Lance Karabel is most likely coming up to our gym and all the equipped lifters are going to be there, so after my raw training, I might throw the suit on and take a couple sets at around 515.
It will all depend on how my raw squat looks, if need be, ill just squat for sets of 5 for 3 hours with 135, ive done it before for box squats.
Thanks again guys, I might delete that video, just to save a little face
To repeat what has already been said: move stance in, concentrate on pushing knees out, and get some squat shoes with heels (I love my Safe Contenders).
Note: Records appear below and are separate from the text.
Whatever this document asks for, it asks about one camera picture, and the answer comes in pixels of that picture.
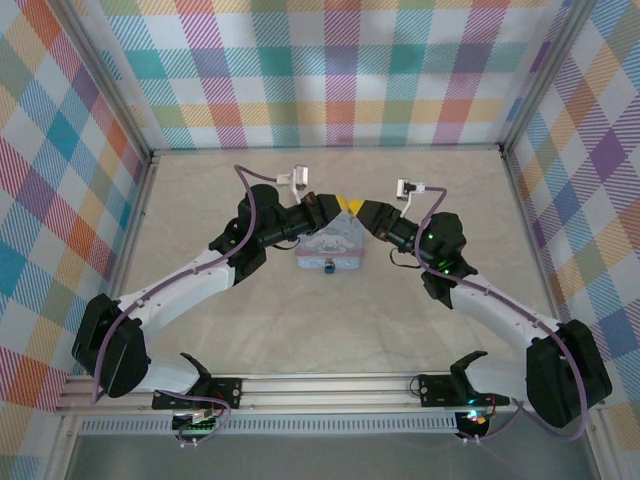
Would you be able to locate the black controller with LED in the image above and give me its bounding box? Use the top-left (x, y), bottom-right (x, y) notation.
top-left (454, 407), bottom-right (494, 441)

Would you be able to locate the green circuit board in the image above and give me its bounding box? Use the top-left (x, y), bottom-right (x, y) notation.
top-left (172, 408), bottom-right (221, 432)

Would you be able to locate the aluminium back rail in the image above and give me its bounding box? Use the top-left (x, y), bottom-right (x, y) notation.
top-left (149, 143), bottom-right (504, 154)

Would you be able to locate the aluminium left side rail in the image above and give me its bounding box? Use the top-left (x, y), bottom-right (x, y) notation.
top-left (82, 152), bottom-right (161, 376)

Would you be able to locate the aluminium front rail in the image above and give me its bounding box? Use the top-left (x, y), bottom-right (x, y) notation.
top-left (54, 368), bottom-right (606, 414)

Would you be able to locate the slotted grey cable duct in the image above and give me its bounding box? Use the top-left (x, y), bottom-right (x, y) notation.
top-left (79, 412), bottom-right (459, 436)

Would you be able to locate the aluminium right corner post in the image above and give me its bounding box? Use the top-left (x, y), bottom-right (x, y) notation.
top-left (497, 0), bottom-right (601, 156)

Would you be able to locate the aluminium corner post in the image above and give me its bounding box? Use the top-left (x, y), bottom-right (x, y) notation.
top-left (497, 0), bottom-right (601, 156)
top-left (57, 0), bottom-right (156, 161)

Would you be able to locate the aluminium left corner post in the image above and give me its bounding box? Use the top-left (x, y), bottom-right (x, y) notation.
top-left (57, 0), bottom-right (156, 161)

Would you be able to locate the aluminium frame leg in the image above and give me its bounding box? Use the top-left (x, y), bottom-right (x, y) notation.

I used to squat in wrestling shoes and switching to the Contenders made hitting depth so much easier.
to say something that hasn’t been said (or atleast I didn’t see it) Stay TIGHT on the way down. You do good about half way down and then you loose all tightness and free fall to somewhere around parallel and then try catch yourself and shoot back up. If you need to release your hips for a second to get a little “bounce” out of the hole, that is fine, but you are all over the place…every rep looks different. You should be able to stop your squat and explode back up at any point.
Drop the weight (start with 135) and work on going deeper and staying tight all the way down and then exploding back up…every rep should look damn near identical. Then start adding some weight. It is better to check the ego and fix it now, than reinforcing bad habits because you aren’t willing to a plate or 2 off the bar.
My squats just sucked. I was told I have these problems
My squat sucks
I am caving my knee in, even with 260
I dont stay tight at all
If I dont fix them, I wont be squatting when Im 40…
SOLUTION:
Hip adductor machine 3 times a week
Take off alot of weight(225for now) and do sets with great form, for a few weeeks
stay tighter, and smoother, my squat is anything but smooth and controlled.